• **INPUT DATA**:
▽
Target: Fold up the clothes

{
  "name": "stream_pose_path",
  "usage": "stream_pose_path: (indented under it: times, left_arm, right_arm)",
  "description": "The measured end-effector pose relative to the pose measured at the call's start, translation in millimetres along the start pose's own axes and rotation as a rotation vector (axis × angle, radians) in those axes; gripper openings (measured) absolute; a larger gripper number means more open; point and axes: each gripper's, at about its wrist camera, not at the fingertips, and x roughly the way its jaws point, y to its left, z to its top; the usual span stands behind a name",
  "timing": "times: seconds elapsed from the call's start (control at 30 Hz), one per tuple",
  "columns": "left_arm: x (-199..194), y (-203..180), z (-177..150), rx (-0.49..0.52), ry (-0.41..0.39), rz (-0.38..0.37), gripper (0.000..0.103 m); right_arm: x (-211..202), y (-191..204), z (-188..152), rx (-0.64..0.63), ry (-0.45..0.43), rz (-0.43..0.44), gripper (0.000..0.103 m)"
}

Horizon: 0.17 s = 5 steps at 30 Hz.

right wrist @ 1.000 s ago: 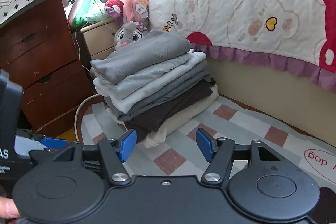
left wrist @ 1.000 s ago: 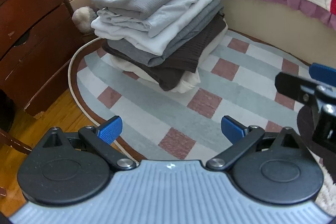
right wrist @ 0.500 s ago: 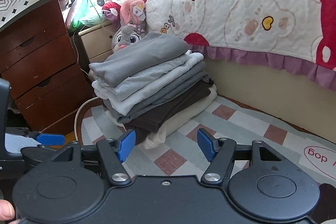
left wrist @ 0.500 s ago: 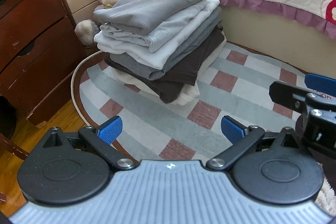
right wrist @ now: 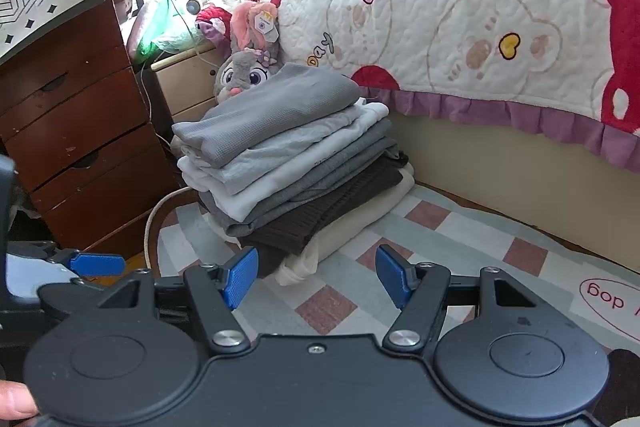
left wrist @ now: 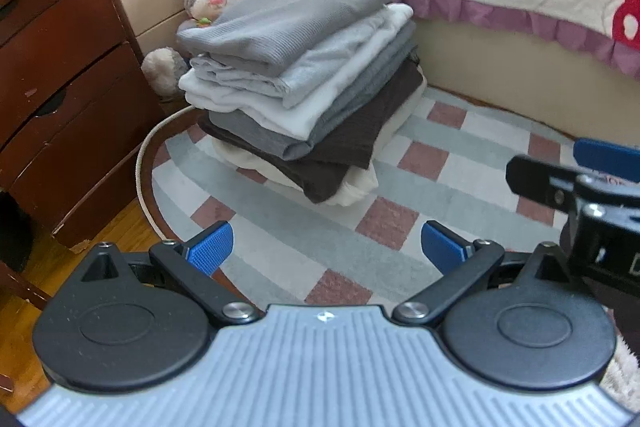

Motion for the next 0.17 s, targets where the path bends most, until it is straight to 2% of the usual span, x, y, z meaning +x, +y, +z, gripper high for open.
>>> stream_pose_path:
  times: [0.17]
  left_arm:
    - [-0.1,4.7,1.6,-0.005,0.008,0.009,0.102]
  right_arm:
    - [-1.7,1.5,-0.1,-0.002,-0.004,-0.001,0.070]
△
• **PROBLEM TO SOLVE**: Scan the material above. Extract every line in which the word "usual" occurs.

• **YOUR SOLUTION**:
  "description": "The measured end-effector pose relative to the pose measured at the call's start, translation in millimetres along the start pose's own axes and rotation as a rotation vector (axis × angle, radians) in those axes; gripper openings (measured) absolute; a larger gripper number means more open; point and axes: each gripper's, at about its wrist camera, not at the fingertips, and x roughly the way its jaws point, y to its left, z to its top; the usual span stands behind a name",
Motion for the next 0.17 s, targets where the path bends most, until it is straight to 2% of the usual span, x, y, z meaning +x, +y, +z, gripper high for open.

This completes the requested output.